#### Your objective:
Your answer is the line containing "(55, 24): 0.43" plus every line after it to the end of the data below, transcribed exactly and with nothing else.

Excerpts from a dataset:
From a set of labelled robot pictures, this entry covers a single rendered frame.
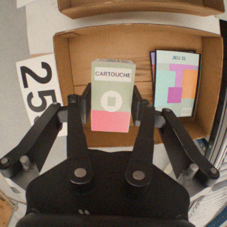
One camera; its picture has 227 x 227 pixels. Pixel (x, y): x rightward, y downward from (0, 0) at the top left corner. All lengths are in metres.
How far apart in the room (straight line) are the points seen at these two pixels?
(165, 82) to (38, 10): 0.41
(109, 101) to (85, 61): 0.21
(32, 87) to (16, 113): 1.29
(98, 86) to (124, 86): 0.03
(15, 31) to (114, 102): 1.33
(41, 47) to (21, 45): 0.96
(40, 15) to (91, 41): 0.18
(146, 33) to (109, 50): 0.11
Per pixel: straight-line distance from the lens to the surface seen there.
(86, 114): 0.16
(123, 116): 0.21
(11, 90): 1.55
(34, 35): 0.45
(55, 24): 0.43
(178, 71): 0.40
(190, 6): 0.36
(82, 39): 0.39
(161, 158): 1.68
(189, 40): 0.43
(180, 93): 0.42
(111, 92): 0.19
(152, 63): 0.38
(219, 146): 0.76
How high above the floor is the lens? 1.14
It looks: 64 degrees down
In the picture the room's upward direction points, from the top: 179 degrees counter-clockwise

#### Task output:
(55, 24): 0.43
(178, 71): 0.40
(190, 6): 0.36
(82, 39): 0.39
(161, 158): 1.68
(189, 40): 0.43
(180, 93): 0.42
(111, 92): 0.19
(152, 63): 0.38
(219, 146): 0.76
How high above the floor is the lens? 1.14
It looks: 64 degrees down
In the picture the room's upward direction points, from the top: 179 degrees counter-clockwise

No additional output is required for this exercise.